### Supplied data
--- START ---

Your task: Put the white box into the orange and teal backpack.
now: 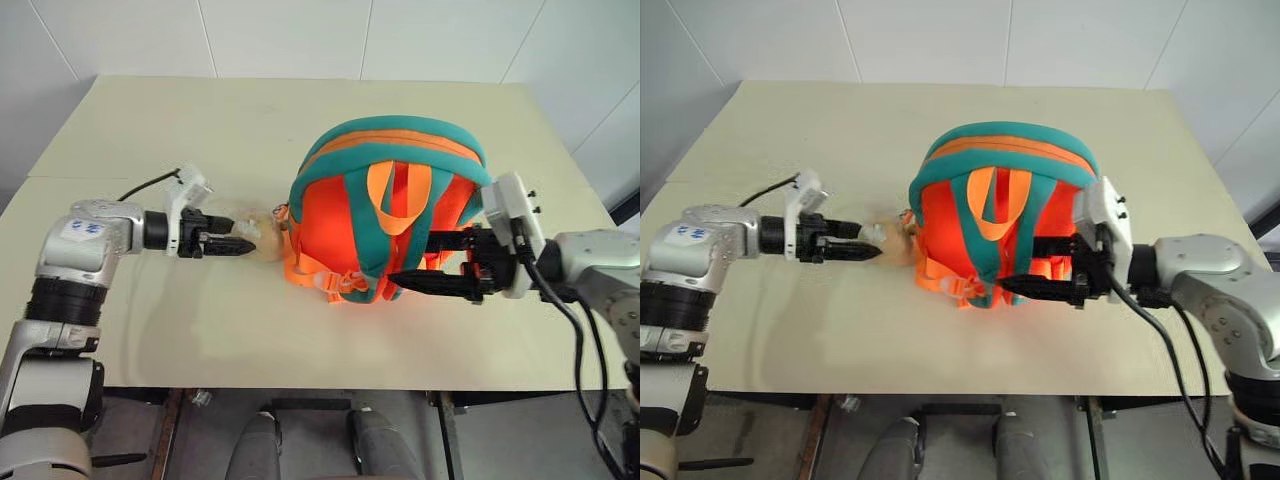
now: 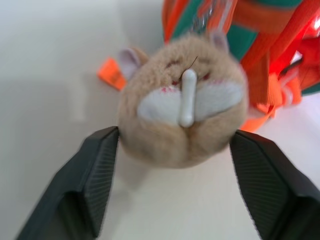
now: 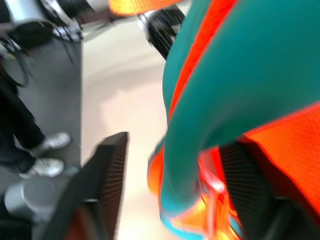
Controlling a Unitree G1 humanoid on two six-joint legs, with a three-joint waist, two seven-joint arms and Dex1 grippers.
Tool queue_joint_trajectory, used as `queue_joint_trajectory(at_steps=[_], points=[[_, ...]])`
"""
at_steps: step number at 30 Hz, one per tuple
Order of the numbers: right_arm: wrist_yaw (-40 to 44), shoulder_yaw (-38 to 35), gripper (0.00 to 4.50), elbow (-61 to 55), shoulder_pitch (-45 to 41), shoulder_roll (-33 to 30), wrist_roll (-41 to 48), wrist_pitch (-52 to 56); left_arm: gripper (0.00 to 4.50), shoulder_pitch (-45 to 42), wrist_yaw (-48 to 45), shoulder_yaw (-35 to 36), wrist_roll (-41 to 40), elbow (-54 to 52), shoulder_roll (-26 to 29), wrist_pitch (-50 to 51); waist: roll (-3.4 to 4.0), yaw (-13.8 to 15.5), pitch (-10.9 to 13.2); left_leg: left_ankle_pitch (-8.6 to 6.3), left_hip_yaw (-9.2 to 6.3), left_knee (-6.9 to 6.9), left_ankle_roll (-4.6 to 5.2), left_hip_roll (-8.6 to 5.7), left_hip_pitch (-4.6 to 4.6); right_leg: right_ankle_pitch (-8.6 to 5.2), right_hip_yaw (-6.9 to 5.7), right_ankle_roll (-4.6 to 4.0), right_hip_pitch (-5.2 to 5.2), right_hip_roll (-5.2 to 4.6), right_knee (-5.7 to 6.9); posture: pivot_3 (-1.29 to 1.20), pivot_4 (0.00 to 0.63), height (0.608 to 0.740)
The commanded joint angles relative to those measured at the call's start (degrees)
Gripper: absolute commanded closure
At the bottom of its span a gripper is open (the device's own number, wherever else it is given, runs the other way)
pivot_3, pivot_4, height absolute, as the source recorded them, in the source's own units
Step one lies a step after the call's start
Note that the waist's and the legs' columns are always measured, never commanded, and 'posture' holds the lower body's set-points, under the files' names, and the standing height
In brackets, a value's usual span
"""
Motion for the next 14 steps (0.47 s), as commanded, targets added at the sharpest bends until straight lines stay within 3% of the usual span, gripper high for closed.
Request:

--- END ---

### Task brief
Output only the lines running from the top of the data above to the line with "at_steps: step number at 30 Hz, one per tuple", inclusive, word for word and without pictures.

### Your response
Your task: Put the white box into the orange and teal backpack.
now: 
now: 
now: 
Controlling a Unitree G1 humanoid on two six-joint legs, with a three-joint waist, two seven-joint arms and Dex1 grippers.
Tool queue_joint_trajectory, used as `queue_joint_trajectory(at_steps=[_], points=[[_, ...]])`
"""
at_steps: step number at 30 Hz, one per tuple

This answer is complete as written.